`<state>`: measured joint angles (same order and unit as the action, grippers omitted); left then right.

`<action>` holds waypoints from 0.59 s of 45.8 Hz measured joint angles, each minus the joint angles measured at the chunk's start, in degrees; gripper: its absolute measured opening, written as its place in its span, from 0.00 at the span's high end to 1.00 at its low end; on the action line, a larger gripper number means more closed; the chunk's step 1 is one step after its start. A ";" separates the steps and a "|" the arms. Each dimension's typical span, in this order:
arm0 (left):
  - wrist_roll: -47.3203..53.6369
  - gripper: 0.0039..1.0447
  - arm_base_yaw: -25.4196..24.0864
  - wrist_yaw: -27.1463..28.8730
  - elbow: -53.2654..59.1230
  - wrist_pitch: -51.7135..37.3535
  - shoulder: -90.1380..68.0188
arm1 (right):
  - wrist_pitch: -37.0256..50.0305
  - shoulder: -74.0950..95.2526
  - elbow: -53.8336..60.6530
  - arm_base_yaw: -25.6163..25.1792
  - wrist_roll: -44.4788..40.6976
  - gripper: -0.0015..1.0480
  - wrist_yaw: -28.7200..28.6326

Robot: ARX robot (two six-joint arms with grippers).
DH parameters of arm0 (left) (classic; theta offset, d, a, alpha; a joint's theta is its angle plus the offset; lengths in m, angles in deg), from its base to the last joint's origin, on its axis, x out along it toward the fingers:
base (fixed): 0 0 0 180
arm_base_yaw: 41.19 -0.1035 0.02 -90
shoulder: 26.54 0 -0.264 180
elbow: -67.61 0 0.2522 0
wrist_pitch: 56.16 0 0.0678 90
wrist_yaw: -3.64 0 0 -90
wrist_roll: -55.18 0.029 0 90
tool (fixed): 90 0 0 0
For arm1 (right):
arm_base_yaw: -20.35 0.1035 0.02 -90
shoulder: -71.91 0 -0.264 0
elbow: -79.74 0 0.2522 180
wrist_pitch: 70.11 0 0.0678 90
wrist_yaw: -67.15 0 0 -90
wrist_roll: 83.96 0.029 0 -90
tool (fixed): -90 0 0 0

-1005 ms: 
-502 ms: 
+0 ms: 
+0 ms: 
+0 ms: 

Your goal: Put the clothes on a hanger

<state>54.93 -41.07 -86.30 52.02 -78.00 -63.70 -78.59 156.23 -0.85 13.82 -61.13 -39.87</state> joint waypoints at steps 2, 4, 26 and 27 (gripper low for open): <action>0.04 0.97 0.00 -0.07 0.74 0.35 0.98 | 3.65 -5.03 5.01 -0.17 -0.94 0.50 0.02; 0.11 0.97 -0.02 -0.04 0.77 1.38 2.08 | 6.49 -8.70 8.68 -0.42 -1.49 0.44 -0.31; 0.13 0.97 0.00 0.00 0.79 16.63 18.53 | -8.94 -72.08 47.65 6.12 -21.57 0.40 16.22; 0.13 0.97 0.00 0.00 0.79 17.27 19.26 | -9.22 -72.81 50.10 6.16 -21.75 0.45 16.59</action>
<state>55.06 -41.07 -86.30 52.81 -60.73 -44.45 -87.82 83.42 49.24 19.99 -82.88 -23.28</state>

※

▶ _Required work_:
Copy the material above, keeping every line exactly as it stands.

▶ _Task response_:
`<state>`: measured joint angles (same order and unit as the action, grippers omitted); left then right.

`<action>` holds waypoints from 0.59 s of 45.8 Hz measured joint angles, each minus the joint angles measured at the chunk's start, in degrees; gripper: its absolute measured opening, written as its place in its span, from 0.00 at the span's high end to 1.00 at its low end; on the action line, a larger gripper number means more closed; the chunk's step 1 is one step after its start. A ";" separates the steps and a "|" the arms. Each dimension's typical span, in this order:
arm0 (left):
  - wrist_roll: -47.3203..53.6369
  - gripper: 0.0039..1.0447
  - arm_base_yaw: -25.4196..24.0864
  - wrist_yaw: -27.1463..28.8730
  - elbow: -53.2654..59.1230
  - wrist_pitch: -51.7135..37.3535
  - shoulder: -90.1380..68.0188
arm1 (right):
  - wrist_pitch: -37.0256..50.0305
  - shoulder: -74.0950..95.2526
  - elbow: -53.8336..60.6530
  - arm_base_yaw: -25.6163..25.1792
  - wrist_roll: -44.4788..40.6976
  - gripper: -0.0015..1.0480
  - wrist_yaw: -28.7200..28.6326

Robot: ARX robot (two six-joint arms with grippers).
DH parameters of arm0 (left) (classic; theta offset, d, a, alpha; a joint's theta is its angle plus the offset; lengths in m, angles in deg), from its base to the last joint's origin, on its axis, x out along it toward the fingers:
base (fixed): 0 0 0 180
arm_base_yaw: 41.19 -0.1035 0.02 -90
shoulder: 26.54 0 -0.264 180
elbow: -67.61 0 0.2522 0
wrist_pitch: 56.16 0 0.0678 90
wrist_yaw: -3.64 0 0 -90
wrist_roll: -55.18 0.029 0 90
tool (fixed): 90 0 0 0
For arm1 (right):
arm_base_yaw: -20.35 0.1035 0.02 -90
shoulder: -71.91 0 -0.264 0
elbow: -79.74 0 0.2522 180
wrist_pitch: 70.11 0 0.0678 90
wrist_yaw: -67.15 0 0 -90
wrist_roll: 83.96 0.029 0 -90
tool (fixed): -90 0 0 0

-1005 ms: 
-502 ms: 
+0 ms: 
+0 ms: 
+0 ms: 

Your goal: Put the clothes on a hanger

<state>54.93 -41.07 -86.30 52.02 -78.00 -63.70 -78.59 156.23 -0.85 13.82 -61.13 -39.87</state> joint waypoints at steps 2, 4, 26 and 27 (gripper low for open): <action>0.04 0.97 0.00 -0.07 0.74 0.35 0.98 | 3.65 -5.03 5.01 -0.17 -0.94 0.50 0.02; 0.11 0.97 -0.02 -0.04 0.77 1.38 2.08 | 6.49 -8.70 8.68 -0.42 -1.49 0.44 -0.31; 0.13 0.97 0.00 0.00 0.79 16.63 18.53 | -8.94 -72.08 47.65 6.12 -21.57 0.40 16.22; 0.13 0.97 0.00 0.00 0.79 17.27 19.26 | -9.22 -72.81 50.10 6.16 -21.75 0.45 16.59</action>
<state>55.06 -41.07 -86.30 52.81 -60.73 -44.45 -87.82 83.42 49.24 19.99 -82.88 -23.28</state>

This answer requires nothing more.